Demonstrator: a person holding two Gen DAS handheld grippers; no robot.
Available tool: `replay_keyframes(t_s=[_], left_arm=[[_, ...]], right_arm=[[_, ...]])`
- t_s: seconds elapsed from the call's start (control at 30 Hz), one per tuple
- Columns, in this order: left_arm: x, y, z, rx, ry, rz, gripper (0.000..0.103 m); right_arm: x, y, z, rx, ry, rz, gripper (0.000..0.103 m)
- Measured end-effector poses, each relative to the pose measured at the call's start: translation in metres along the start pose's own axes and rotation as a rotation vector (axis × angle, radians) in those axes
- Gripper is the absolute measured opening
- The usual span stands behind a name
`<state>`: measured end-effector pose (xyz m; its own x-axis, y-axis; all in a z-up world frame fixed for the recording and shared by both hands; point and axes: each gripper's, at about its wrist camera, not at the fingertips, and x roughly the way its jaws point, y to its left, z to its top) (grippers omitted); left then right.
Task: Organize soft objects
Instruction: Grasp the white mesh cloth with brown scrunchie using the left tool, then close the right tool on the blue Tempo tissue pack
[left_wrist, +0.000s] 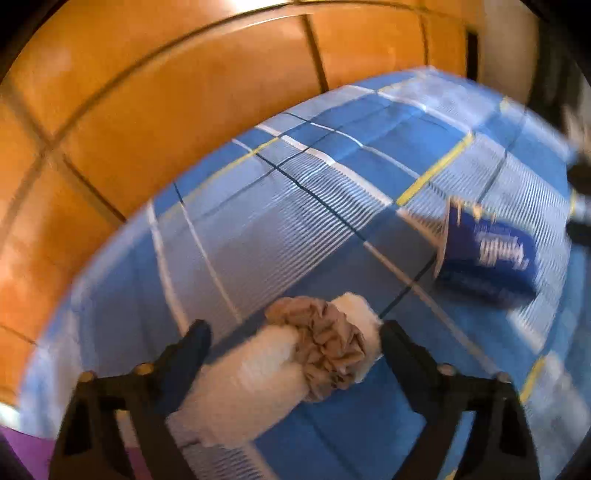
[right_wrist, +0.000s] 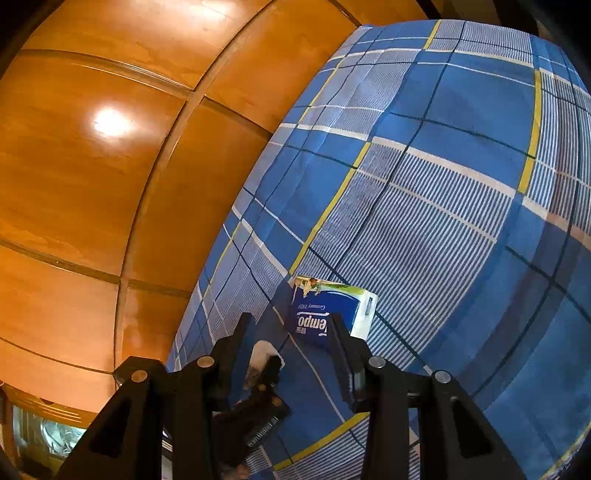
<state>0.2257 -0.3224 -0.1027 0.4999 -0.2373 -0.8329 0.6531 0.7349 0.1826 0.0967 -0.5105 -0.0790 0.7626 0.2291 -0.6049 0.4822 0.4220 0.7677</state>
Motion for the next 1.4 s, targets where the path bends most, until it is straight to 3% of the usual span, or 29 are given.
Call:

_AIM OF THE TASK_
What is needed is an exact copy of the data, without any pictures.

_RESPONSE FOR THIS EXERCISE_
Demonstrator: a person holding two Gen DAS handheld grippers; no robot.
Available tool: `replay_keyframes(t_s=[_], left_arm=[[_, ...]], right_arm=[[_, ...]])`
- t_s: seconds elapsed from the call's start (control at 30 Hz), one per tuple
- Columns, in this order: left_arm: x, y, z, rx, ry, rz, gripper (0.000..0.103 m); right_arm: x, y, z, rx, ry, rz, gripper (0.000..0.103 m)
- Measured end-effector poses, each relative to the pose measured at the call's start: translation in metres along the start pose's own axes and rotation as a rotation vector (axis × angle, radians) in those axes
- Gripper is the absolute measured opening
- The usual span stands behind a name
`<state>`: measured end-effector pose (xyz m; its own x-axis, y-axis; all in a z-up world frame fixed for the recording and shared by both hands; point and axes: each gripper's, at about its wrist camera, not at the fingertips, and x roughly the way its jaws point, y to its left, z to its top) (grippers omitted); left then right.
Task: Organize soft objects
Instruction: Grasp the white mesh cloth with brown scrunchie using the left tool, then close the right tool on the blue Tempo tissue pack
[left_wrist, +0.000s] 
[right_wrist, +0.000s] 
<state>0.2257 -0.3224 -0.1027 0.4999 -0.2373 -0.8329 0.6531 0.7349 0.1826 0.0967 -0.5105 -0.0790 0.7626 0.2291 -0.6049 0.4822 0.4220 0.7677</state>
Motion for the next 1.4 s, targets where the path bends most, until it is straight to 3% of the usual span, or 29 are given.
Call:

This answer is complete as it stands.